Aranceles, historia y dinero

Los aranceles fueron establecidos en Estados Unidos por el primer secretario del Tesoro, Alexander Hamilton, en 1789. Y desde entonces ha habido allí proteccionismo —como antes y después en buena parte del mundo— con algunos hitos siniestros como la Ley Smoot-Hawley de 1930, que cerró la economía americana y contribuyó a profundizar la Gran Depresión.

Ahora bien, la historia del proteccionismo tiene un aspecto monetario que no conviene olvidar. En efecto, hasta el último siglo los aranceles fueron impuestos en contextos monetarios metálicos, con patrón oro o tipos de cambio fijos. En ese contexto, como señalan B.M. Salama y L.Zelmanovitz en Law & Liberty, “los aranceles pueden en algunas circunstancias reducir el desequilibrio de la balanza comercial, pero solo mediante ajustes internos —como presiones deflacionarias o una contracción de la demanda local— y no a través de la depreciación de la moneda”.

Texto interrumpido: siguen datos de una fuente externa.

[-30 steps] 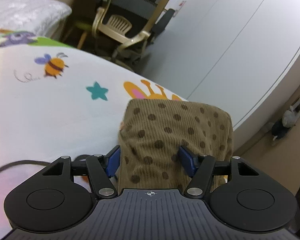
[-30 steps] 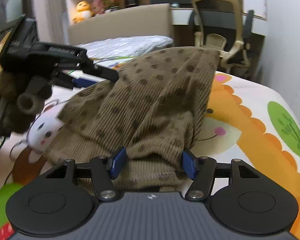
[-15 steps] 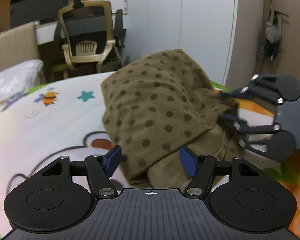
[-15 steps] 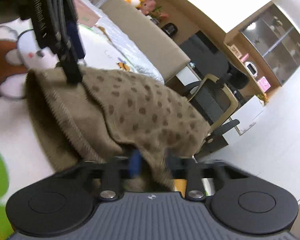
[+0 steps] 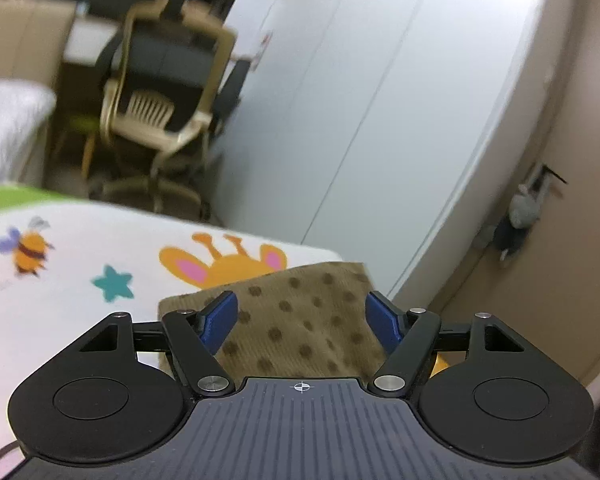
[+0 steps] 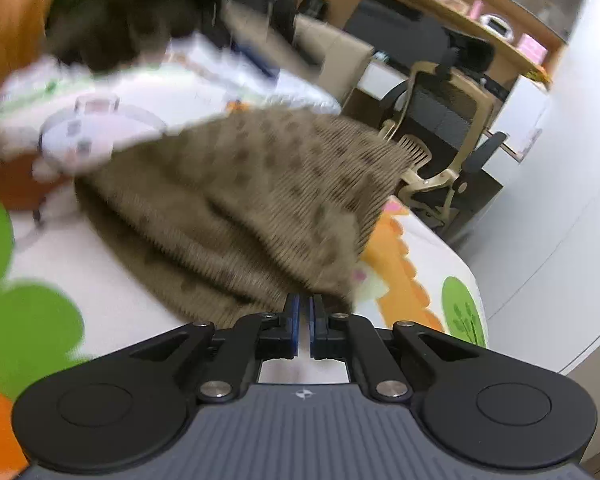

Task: Fold clothes

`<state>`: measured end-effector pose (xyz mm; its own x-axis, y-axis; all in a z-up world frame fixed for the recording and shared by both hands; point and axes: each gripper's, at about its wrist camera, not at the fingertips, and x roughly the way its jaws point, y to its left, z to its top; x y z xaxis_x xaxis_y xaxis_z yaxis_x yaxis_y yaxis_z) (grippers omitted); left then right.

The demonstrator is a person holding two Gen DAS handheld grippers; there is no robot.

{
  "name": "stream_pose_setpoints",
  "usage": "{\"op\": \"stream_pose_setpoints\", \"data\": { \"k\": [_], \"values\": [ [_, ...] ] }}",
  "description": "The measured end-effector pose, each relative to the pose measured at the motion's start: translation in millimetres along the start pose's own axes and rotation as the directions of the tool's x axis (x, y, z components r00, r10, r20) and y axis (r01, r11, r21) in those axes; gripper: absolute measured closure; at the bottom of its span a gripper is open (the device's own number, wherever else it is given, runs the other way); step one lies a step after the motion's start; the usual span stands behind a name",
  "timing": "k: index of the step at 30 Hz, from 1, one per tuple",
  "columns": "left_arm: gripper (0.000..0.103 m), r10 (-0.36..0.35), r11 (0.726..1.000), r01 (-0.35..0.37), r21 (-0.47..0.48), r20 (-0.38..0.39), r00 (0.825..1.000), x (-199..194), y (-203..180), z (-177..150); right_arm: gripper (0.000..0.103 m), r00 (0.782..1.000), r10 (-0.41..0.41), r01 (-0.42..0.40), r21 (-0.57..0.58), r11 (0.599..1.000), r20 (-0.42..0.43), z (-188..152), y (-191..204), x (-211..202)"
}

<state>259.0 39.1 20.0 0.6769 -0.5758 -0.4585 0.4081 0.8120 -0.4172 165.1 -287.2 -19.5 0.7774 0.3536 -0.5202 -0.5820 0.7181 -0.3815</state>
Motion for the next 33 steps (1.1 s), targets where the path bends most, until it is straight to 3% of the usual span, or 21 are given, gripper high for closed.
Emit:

Esto cambió radicalmente desde que el patrón oro fue suprimido en los pasados años treinta, y mucho más desde que Nixon desvinculó al dólar del oro en 1971. Las finanzas internacionales quedaron sin ancla, y el dinero quedó a completa merced de unos entes públicos que supuestamente garantizan el mantenimiento de su valor: los bancos centrales.

Nunca cumplieron con su misión, claro, aunque conservan un aura de sabiduría y solvencia que jamás sería creíble en ninguna otra institución que nos obligara a emplear algo que ella misma se ocupa de estropear.

En todo caso, ya no hay restricción exógena a la política monetaria, y los desequilibrios exteriores se abordan mediante devaluaciones, o con aranceles, lo que en el caso de Estados Unidos es particularmente contraproducente, porque presionan al alza la demanda de dólares y aprecian el tipo de cambio, neutralizando así los intentos de fortalecer artificialmente la competitividad de la economía.

El proteccionismo tiene tres atractivos: apela a impulsos nacionalistas, ampara a corto plazo a empresarios locales no competitivos, y aumenta los ingresos públicos. Nada de esto resulta recomendable o perdurable, y mucho menos si las barreras arancelarias tienen una consecuencia tristemente habitual, que son las represalias análogas en otros países. Salama y Zelmanovitz concluyen: “Los aranceles sobre las importaciones no restauran la competitividad de los productores americanos bajo un sistema de tipos de cambio flexibles”. La solución pasaría por una Hacienda saneada mediante reducciones del gasto público y mercados más abiertos, que promovieran el crecimiento de una forma genuina, y no mediante el ingenuo espejismo que confía en cerrar las puertas para ayudar a quienes se refugian detrás de ellas. Eso no ha funcionado bien nunca, y nada permite concluir que funcionará ahora, aunque pueda satisfacer la demagogia nacionalista de los antiliberales de toda condición.